| WHAT YOU ARE ASKED TO DO |
Your answer should consist of the line holding "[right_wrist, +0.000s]" and all lines after it to the end of the material, copied exactly.
(Beginning of DATA)
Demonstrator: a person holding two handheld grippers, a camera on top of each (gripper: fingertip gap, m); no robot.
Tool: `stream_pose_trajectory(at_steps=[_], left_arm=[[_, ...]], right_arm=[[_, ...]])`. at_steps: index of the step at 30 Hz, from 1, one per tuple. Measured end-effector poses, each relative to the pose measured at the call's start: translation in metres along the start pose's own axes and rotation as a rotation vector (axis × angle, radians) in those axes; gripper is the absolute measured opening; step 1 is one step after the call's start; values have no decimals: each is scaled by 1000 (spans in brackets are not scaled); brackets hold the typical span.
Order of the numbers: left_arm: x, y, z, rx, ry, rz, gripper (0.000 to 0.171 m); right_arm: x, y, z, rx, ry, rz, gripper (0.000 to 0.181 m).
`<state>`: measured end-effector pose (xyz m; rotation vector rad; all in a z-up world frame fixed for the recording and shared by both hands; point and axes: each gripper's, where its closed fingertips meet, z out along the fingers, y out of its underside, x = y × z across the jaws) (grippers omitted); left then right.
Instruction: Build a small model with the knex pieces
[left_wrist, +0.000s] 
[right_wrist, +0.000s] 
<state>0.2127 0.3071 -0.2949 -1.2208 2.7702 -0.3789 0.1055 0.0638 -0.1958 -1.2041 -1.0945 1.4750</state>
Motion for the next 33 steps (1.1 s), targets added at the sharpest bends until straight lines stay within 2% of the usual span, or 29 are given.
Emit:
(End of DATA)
| TASK RESPONSE |
[right_wrist, +0.000s] 
<state>0.2127 0.3071 -0.2949 -1.2208 2.7702 -0.3789 0.1055 0.0638 -0.1958 -1.2041 -1.0945 1.4750</state>
Motion for the next 33 steps (1.1 s), targets added at the sharpest bends until straight lines stay within 2% of the usual span, or 29 are given.
Emit:

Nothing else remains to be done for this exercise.